Spatial Index Low-Level Design: R-Tree, Geohash Grid, and Range Query Optimization

Why B-Trees Cannot Index 2D Space

A B-tree sorts data along a single dimension. Given a point (lat, lng), there is no single linear ordering that keeps spatially nearby points adjacent in the index. If you sort by latitude, then two points at lat=40 but lng=-73 and lng=120 are adjacent in the index but thousands of kilometers apart. A range query “find all points within 10km of (40.7, -74.0)” translates to a two-dimensional bounding box, which a one-dimensional B-tree cannot evaluate without scanning every row within the latitude range and filtering on longitude.

Spatial indexes solve this by organizing data in multi-dimensional space, allowing range queries to prune large portions of the search space without scanning every point.

R-Tree Structure

An R-tree is a balanced tree where every node stores a Minimum Bounding Rectangle (MBR) — the smallest axis-aligned rectangle that encloses all geometries in its subtree. Leaf nodes store individual geometries plus their MBRs. Internal nodes store the MBR of their children's MBRs.

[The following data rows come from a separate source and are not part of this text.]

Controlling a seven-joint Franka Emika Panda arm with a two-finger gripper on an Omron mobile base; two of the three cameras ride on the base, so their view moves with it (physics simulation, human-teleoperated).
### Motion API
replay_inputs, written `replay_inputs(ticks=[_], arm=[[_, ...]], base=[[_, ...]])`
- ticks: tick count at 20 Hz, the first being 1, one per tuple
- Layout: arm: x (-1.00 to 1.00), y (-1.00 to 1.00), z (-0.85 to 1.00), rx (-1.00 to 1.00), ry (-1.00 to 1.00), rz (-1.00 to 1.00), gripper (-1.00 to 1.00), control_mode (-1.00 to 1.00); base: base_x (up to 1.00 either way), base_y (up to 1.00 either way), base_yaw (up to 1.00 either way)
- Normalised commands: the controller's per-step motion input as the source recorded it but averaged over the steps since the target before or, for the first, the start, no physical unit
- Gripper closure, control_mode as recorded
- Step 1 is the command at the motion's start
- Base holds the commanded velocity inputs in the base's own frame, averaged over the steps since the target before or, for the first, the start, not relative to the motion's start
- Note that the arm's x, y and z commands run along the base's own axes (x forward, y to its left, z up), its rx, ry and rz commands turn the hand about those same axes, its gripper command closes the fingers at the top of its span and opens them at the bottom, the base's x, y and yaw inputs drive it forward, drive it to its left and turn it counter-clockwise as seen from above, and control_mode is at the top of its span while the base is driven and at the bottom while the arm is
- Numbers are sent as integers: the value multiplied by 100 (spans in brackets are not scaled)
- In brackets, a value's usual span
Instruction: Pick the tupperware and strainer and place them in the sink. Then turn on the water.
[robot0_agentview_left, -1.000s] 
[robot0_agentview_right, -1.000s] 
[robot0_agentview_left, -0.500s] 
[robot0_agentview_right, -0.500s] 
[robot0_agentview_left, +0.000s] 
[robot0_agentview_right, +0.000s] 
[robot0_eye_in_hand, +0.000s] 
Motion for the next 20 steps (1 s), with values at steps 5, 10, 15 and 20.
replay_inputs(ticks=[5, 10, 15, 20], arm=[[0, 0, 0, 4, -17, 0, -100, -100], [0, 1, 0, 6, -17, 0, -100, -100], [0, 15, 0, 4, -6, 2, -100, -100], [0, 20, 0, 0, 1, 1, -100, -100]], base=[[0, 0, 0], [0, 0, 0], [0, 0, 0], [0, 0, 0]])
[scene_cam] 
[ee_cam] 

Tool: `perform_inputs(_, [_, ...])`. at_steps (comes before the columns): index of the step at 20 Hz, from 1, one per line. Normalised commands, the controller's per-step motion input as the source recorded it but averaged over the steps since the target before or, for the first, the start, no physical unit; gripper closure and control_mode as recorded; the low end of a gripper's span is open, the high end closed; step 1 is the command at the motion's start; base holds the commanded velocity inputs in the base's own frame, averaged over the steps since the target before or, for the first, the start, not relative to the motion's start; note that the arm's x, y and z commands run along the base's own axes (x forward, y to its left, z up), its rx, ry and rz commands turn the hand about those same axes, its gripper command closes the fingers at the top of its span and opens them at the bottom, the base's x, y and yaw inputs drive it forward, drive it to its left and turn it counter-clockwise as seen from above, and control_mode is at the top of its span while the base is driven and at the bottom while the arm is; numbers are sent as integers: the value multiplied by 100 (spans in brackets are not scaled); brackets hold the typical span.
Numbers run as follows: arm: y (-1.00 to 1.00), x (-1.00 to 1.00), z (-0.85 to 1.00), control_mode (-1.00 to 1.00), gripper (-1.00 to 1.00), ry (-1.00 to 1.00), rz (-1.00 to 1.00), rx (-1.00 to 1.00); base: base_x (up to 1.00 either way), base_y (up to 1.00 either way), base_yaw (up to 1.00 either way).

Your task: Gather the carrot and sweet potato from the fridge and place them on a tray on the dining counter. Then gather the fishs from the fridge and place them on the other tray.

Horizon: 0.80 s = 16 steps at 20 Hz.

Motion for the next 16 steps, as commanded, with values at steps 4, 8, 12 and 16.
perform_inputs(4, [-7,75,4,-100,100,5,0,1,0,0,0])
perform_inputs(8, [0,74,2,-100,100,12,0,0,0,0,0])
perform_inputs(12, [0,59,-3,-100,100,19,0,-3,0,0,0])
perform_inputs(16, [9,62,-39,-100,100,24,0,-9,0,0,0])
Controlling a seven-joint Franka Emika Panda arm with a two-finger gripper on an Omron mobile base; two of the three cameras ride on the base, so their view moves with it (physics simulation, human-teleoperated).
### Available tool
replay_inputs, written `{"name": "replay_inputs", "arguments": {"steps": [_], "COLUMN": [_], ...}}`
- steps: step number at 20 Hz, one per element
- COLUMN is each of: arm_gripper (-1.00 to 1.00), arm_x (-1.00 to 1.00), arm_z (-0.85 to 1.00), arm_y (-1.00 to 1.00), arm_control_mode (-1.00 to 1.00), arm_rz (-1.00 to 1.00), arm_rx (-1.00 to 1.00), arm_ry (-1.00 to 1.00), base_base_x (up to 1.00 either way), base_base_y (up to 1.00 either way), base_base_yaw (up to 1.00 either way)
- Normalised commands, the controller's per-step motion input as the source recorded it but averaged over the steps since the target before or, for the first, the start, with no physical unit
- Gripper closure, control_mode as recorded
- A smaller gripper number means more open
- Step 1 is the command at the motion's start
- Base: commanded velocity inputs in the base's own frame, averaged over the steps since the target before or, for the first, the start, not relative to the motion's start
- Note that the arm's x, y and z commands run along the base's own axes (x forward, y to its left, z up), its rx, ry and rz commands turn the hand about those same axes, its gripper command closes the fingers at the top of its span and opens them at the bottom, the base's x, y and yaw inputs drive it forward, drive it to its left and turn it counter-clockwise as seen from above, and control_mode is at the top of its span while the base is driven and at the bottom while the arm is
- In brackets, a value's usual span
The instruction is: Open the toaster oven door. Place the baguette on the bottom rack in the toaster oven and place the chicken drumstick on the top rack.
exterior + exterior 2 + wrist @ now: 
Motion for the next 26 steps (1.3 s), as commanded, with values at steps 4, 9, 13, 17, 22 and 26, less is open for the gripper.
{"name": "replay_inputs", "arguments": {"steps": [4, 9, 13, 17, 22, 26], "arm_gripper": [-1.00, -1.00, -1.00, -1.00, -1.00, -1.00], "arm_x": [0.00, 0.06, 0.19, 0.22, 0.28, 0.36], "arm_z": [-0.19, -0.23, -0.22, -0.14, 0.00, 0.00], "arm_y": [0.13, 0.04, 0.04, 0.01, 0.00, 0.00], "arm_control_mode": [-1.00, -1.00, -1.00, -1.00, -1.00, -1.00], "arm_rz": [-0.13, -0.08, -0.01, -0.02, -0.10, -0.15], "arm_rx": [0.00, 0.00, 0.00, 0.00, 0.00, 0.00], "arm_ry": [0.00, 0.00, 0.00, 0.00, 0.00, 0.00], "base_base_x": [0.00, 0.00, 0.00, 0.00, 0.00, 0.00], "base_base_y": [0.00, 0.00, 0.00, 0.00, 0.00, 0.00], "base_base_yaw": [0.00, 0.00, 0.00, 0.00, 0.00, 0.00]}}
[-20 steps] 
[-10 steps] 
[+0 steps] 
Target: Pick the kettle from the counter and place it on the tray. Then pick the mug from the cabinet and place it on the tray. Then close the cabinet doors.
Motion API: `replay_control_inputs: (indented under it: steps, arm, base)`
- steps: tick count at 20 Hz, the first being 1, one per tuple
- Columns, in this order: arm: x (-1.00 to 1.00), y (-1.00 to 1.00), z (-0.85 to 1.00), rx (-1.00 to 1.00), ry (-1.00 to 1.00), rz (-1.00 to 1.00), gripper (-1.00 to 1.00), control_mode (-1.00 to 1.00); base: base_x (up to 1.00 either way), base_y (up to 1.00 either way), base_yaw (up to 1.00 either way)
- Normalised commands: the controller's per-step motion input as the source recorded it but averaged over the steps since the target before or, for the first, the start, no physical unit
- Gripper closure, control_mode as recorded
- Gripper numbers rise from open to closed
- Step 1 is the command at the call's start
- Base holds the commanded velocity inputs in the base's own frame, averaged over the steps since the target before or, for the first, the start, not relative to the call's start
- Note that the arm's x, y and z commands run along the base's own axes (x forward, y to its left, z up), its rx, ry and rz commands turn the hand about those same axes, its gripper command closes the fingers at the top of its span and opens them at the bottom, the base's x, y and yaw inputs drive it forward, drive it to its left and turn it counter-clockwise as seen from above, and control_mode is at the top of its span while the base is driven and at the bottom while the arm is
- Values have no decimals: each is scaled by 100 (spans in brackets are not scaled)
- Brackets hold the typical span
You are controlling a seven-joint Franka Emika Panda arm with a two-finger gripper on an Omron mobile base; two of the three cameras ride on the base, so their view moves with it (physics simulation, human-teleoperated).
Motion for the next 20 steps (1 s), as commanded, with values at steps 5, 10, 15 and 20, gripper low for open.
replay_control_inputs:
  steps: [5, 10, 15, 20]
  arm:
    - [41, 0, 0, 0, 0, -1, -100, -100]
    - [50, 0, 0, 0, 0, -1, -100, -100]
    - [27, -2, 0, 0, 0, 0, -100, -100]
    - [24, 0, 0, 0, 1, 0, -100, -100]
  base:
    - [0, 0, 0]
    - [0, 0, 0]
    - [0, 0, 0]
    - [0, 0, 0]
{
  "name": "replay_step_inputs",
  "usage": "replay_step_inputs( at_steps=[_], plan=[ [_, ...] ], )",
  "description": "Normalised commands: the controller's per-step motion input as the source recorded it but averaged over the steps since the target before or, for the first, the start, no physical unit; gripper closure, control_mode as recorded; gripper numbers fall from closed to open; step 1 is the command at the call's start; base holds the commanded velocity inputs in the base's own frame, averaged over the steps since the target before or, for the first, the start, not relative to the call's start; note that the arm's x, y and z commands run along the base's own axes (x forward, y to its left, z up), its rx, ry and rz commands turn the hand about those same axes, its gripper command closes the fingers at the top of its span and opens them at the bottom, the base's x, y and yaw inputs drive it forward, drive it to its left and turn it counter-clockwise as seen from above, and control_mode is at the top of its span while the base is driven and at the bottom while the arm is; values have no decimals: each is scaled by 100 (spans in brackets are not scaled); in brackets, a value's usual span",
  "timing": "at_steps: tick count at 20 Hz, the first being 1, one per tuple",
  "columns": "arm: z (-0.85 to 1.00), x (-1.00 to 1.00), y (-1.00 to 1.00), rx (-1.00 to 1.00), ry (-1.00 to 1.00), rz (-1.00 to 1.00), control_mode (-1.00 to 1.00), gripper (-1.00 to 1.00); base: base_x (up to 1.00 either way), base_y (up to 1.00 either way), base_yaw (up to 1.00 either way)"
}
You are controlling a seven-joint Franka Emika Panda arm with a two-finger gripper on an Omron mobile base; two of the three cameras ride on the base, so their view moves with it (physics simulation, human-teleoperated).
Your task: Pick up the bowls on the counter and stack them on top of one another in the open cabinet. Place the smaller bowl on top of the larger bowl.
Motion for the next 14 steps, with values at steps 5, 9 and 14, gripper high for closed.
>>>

The key insight: if a query bounding box does not intersect a node's MBR, no geometry in that subtree can possibly match the query. The search prunes entire subtrees early without examining individual geometries.

R-tree properties:

  • All leaves are at the same depth (balanced)
  • Each node except the root has between m and M entries (m ≥ ceil(M/2))
  • The root has at least 2 entries unless it is a leaf

To find all geometries intersecting a query rectangle Q:

  1. At the root, check each child MBR. If it intersects Q, recurse into that child.
  2. At each internal node, prune children whose MBRs do not intersect Q.
  3. At leaf nodes, check each geometry's MBR against Q. If it intersects, add to candidates.
  4. For exact geometric predicates (not just MBR), perform the precise geometry intersection check on each candidate.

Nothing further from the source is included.